Sara Wolman Brings Art and Soul to Environmental Education on the Alaska Peninsula

📷 Jodi Mueller
Sara and her art. Right: a finished piece (Sockeye Salmon/pen, ink and water color) 📷 Ashton Dent

“I just wanted to get out in the field,” Sara says, “so I joined AmeriCorps in 2011. I got a position with a U.S. Forest Service trail crew in the Mount Adams Wilderness in Washington State, and I loved it. Later, I worked as a program coordinator for the California Conservation Corps. By then, my career track was pretty clear — one way or the other, I wanted to work in conservation.”

Sara had visited Alaska in 2009, a trip she characterized as a life-changing event. She was captivated by the wildlife, the people and the sheer scope and grandeur of the land.

“When I returned [to the Lower 48], I was thinking one thing,” she recalls, “and that was I had to see more. I had to go back. I just needed the opportunity.”

That opportunity came in 2013, when she took a position as a youth trail crew supervisor with the Southeast Alaska Guidance Association, a nonprofit organization that operates across the state, partnering with both public land managers and private property owners.

“I’ve been here ever since,” Sara says. “The Alaska bug bit me hard. I knew this is where I belong.”

In the spring of 2014, Sara landed a seasonal Park Ranger position working for Katmai National Park at the King Salmon Inter-agency Visitor Center. There, her aptitude as an educator and artist manifested in dramatic fashion.

Sara teaching students from Meshik School in Port Heiden, AK about caribou 📷 USFWS
📷 Jodi Mueller
Presenting a paleontology program to students at the Meshik and Chignik Lagoon schools 📷 USFWS/Katie Nicolato
“I’m working with my youth crew in 2013 on a remote beach cleanup in Cape Suckling, about 150 miles south of Cordova. The ice is from the Bering Glacier and we were about to hop on that boat to Cordova. (There is a much longer story about how this turned into a shipwreck but for another time 😉)” 📷 Daniel Koepp

“My main project is traveling to the remote villages along the Peninsula and teaching environmental education to the kids. That’s why I’m in the air constantly — there’s no road access to these places. Right now we’re working on a migratory bird curriculum. My kids are amazing. Though they live in remote areas, they’re completely connected — they all have smartphones and laptops, and I’m fascinated by the way they juxtapose modern technology and traditional lifestyles. They’ll be working on a project on their laptops or posting on Instagram, then one will go out and shoot a moose and everyone gets together to butcher and process it.”

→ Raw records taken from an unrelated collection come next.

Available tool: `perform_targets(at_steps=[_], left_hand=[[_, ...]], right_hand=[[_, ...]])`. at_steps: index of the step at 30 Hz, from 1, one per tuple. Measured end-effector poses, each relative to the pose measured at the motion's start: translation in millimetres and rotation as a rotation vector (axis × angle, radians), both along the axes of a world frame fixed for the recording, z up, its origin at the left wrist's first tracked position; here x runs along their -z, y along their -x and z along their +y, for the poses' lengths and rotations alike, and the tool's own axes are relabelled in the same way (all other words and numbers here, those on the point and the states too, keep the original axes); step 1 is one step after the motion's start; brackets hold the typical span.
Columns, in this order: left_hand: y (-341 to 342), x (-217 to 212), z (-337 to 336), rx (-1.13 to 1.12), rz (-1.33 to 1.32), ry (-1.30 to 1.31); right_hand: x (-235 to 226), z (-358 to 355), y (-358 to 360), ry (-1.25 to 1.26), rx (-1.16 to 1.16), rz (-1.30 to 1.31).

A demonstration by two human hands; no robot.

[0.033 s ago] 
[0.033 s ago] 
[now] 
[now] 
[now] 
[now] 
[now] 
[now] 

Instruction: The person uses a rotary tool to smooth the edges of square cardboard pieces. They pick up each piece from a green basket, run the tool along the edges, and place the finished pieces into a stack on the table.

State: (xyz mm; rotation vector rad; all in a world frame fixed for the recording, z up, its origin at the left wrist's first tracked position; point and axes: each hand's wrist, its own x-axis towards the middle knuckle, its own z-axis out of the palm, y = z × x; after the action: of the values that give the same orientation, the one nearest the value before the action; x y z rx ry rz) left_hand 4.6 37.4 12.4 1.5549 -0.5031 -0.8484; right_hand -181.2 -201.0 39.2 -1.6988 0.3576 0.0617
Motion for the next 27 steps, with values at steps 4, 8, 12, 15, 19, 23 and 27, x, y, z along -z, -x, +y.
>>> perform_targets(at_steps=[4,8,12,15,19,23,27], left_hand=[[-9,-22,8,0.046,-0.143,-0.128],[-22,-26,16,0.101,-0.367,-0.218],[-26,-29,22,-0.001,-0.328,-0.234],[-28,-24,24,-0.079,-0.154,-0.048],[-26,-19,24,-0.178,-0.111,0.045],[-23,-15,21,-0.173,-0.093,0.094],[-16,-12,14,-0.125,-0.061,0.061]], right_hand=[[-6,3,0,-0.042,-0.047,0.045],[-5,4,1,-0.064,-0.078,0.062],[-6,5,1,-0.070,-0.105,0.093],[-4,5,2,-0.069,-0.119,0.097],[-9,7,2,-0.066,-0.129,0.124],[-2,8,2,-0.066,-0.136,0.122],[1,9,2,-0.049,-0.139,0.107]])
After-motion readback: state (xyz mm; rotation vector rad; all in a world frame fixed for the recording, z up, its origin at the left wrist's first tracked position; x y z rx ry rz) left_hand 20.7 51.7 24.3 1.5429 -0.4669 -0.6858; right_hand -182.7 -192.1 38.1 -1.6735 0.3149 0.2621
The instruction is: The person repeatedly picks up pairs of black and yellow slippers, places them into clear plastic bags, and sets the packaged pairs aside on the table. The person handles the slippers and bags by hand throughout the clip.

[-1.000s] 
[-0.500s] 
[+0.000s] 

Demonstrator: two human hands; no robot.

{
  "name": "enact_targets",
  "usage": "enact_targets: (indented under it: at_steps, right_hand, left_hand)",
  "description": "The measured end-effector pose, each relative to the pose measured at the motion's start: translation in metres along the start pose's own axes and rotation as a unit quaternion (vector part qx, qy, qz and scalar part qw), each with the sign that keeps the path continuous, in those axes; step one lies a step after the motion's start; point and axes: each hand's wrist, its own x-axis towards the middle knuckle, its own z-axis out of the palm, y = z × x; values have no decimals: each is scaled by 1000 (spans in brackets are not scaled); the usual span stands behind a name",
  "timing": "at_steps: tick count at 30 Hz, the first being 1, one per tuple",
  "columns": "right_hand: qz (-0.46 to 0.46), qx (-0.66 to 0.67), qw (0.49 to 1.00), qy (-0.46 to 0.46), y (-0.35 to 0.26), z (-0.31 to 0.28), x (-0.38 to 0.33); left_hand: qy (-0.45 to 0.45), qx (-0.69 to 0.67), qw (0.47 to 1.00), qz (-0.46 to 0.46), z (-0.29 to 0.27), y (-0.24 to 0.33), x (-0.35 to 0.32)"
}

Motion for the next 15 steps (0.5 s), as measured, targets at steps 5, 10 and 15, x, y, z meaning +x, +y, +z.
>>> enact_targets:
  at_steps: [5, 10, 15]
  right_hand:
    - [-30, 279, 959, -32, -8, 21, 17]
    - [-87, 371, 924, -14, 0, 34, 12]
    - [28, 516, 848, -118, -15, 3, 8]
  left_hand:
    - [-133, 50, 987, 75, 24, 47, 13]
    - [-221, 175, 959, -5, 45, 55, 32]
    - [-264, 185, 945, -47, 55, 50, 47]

Sara is a master of the digital arts herself — especially social media. Her Instagram account is replete with compelling narratives about Alaska, its people and wildlife, along with stunning aerial photos of the Alaskan landscape. Social media also is essential to her educational mission, she says.

“It’s extremely important when you’re working in remote areas. Yes, there are negatives to social media, but it can be a powerful and positive tool when you’re using it to reach specific educational goals. We did a podcast on a seabird die-off, and we also covered the impacts these kinds of events have on local village life. And it just took off on social media. We were able to take that message to the world, and we got a tremendous response in return.”

When employing social media to explain complex environmental and cultural stories, says Sara, “It’s important to be inclusive and avoid polarization. You just want to explain what’s happening, discuss the stakes, and identify areas where people can connect.”

2019’s “Fat Bear Week” winner Holly. Artwork by Sara Wolman.

“There are plenty of fat bears on Katmai because of the robust salmon runs, and our campaign to highlight them got a tremendous amount of attention as it propagated across social media. We were contacted by multiple newspapers and electronic media outlets. Even the London Times called. At this point, I think Fat Bear Week is more popular than Shark Week.”

In short, Sara is an invaluable asset — and not just for the U.S. Fish and Wildlife Service. Alaska as a whole benefits from her enthusiasm and commitment.

On her way to ice climb on the Matanuska Glacier in August 📷 Chad Billock

“I love mountaineering and ice-climbing, and I’ve really gotten into packrafting since I moved to Alaska. I’ve made a few first descents down some of the rivers in Katmai, and I’ve paddled many of the popular routes as well.”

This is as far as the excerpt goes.